TO DO – Go through the entries below and retype them exactly, omitting each picture.

THE INPUT –
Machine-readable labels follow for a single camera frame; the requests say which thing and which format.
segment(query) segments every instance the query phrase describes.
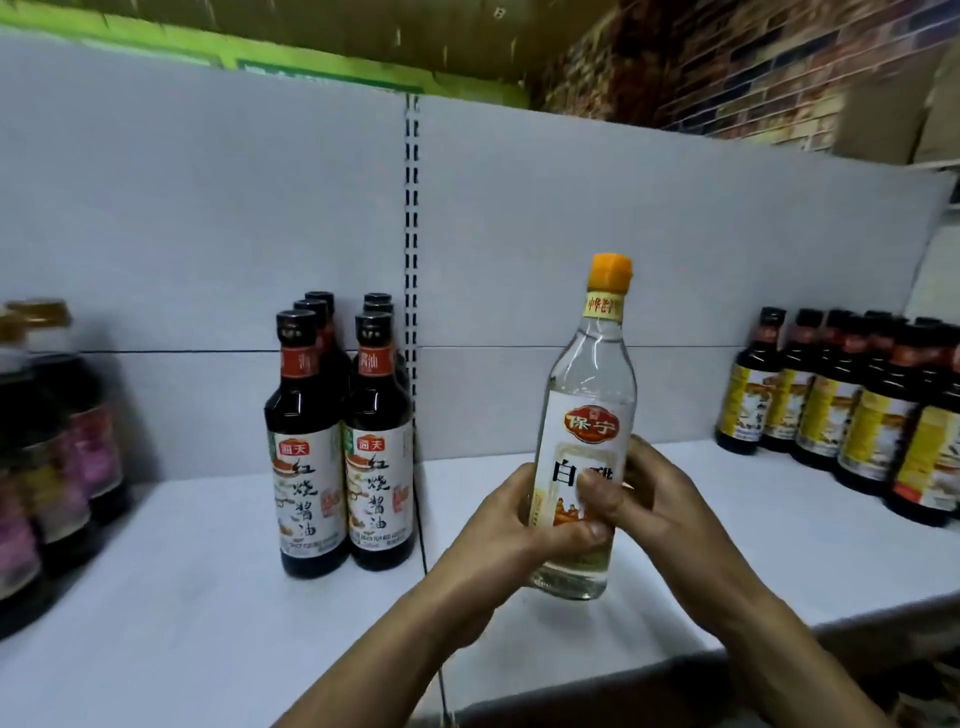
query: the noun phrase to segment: bottle neck label
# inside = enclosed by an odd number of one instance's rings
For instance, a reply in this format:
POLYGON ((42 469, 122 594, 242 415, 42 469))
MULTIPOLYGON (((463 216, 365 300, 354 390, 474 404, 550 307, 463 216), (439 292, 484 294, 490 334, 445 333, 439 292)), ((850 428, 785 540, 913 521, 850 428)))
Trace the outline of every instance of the bottle neck label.
POLYGON ((280 376, 284 379, 305 379, 320 370, 317 347, 283 347, 280 349, 280 376))
POLYGON ((623 323, 623 296, 606 291, 588 291, 584 317, 591 319, 609 319, 623 323))
POLYGON ((360 347, 357 371, 360 376, 390 376, 394 373, 394 348, 360 347))

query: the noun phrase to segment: orange bottle cap
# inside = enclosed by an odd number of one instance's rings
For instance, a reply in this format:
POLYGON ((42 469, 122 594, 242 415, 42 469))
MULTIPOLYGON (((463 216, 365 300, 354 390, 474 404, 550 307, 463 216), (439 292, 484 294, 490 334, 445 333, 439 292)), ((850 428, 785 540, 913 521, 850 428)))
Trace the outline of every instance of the orange bottle cap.
POLYGON ((634 262, 619 253, 598 253, 590 266, 587 291, 606 291, 626 295, 634 277, 634 262))

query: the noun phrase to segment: right hand
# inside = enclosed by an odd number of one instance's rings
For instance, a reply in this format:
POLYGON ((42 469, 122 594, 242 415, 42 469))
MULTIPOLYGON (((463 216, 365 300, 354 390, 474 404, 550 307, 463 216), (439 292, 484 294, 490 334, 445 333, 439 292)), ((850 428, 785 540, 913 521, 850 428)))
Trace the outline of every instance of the right hand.
POLYGON ((680 468, 636 435, 626 482, 585 471, 577 489, 589 512, 624 530, 653 562, 690 617, 723 641, 773 595, 680 468))

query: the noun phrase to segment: left hand
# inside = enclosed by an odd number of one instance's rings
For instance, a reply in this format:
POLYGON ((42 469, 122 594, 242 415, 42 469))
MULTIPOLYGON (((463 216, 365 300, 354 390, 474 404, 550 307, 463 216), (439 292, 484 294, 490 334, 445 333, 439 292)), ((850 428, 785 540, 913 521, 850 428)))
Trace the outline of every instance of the left hand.
POLYGON ((493 610, 544 562, 587 553, 613 537, 612 529, 599 521, 526 526, 519 511, 533 490, 534 474, 533 463, 524 463, 484 498, 420 585, 445 605, 454 649, 473 643, 493 610))

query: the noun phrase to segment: gold bottle cap
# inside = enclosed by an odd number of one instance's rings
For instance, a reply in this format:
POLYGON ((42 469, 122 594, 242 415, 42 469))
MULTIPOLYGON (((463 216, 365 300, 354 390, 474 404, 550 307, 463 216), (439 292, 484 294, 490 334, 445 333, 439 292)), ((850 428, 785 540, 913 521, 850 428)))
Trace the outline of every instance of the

EXERCISE RESPONSE –
Machine-readable labels follow for a single camera frame; the requests say which thing and which format.
segment(query) segments every instance the query phrase describes.
query: the noun phrase to segment: bottle neck label
# inside = enclosed by an odd number of one instance's rings
For instance, a reply in this format:
POLYGON ((42 469, 122 594, 242 415, 42 469))
MULTIPOLYGON (((463 216, 365 300, 354 390, 474 404, 550 307, 463 216), (439 292, 484 294, 490 334, 445 333, 439 292)), ((850 428, 785 540, 913 521, 850 428)))
Trace the outline of every instance of the bottle neck label.
POLYGON ((280 376, 284 379, 305 379, 320 370, 317 347, 283 347, 280 349, 280 376))
POLYGON ((623 323, 623 296, 606 291, 588 291, 584 317, 591 319, 609 319, 623 323))
POLYGON ((360 347, 357 371, 360 376, 390 376, 394 373, 394 348, 360 347))

query: the noun phrase to segment: orange bottle cap
# inside = enclosed by an odd number of one instance's rings
For instance, a reply in this format:
POLYGON ((42 469, 122 594, 242 415, 42 469))
MULTIPOLYGON (((463 216, 365 300, 354 390, 474 404, 550 307, 463 216), (439 292, 484 294, 490 334, 445 333, 439 292)), ((850 428, 785 540, 913 521, 850 428)))
Trace the outline of every instance of the orange bottle cap.
POLYGON ((634 262, 619 253, 598 253, 590 266, 587 291, 606 291, 626 295, 634 277, 634 262))

query: the noun phrase to segment: right hand
# inside = enclosed by an odd number of one instance's rings
For instance, a reply in this format:
POLYGON ((42 469, 122 594, 242 415, 42 469))
MULTIPOLYGON (((463 216, 365 300, 354 390, 474 404, 550 307, 463 216), (439 292, 484 294, 490 334, 445 333, 439 292)), ((850 428, 785 540, 913 521, 850 428)))
Trace the outline of every instance of the right hand.
POLYGON ((680 468, 636 435, 626 482, 585 471, 577 489, 589 512, 624 530, 653 562, 690 617, 723 641, 773 595, 680 468))

query: the noun phrase to segment: left hand
# inside = enclosed by an odd number of one instance's rings
For instance, a reply in this format:
POLYGON ((42 469, 122 594, 242 415, 42 469))
MULTIPOLYGON (((463 216, 365 300, 354 390, 474 404, 550 307, 463 216), (439 292, 484 294, 490 334, 445 333, 439 292)), ((850 428, 785 540, 913 521, 850 428)))
Trace the outline of every instance of the left hand.
POLYGON ((493 610, 544 562, 587 553, 613 537, 612 529, 599 521, 526 526, 519 511, 533 490, 534 474, 533 463, 524 463, 484 498, 420 585, 445 605, 454 649, 473 643, 493 610))

query: the noun phrase to segment: gold bottle cap
# inside = enclosed by an odd number of one instance's rings
For instance, a reply in this format:
POLYGON ((42 469, 122 594, 242 415, 42 469))
MULTIPOLYGON (((463 216, 365 300, 354 390, 474 404, 550 307, 463 216), (439 292, 484 294, 490 334, 445 333, 439 292)), ((850 428, 785 540, 913 521, 850 428)))
Trace the outline of every instance of the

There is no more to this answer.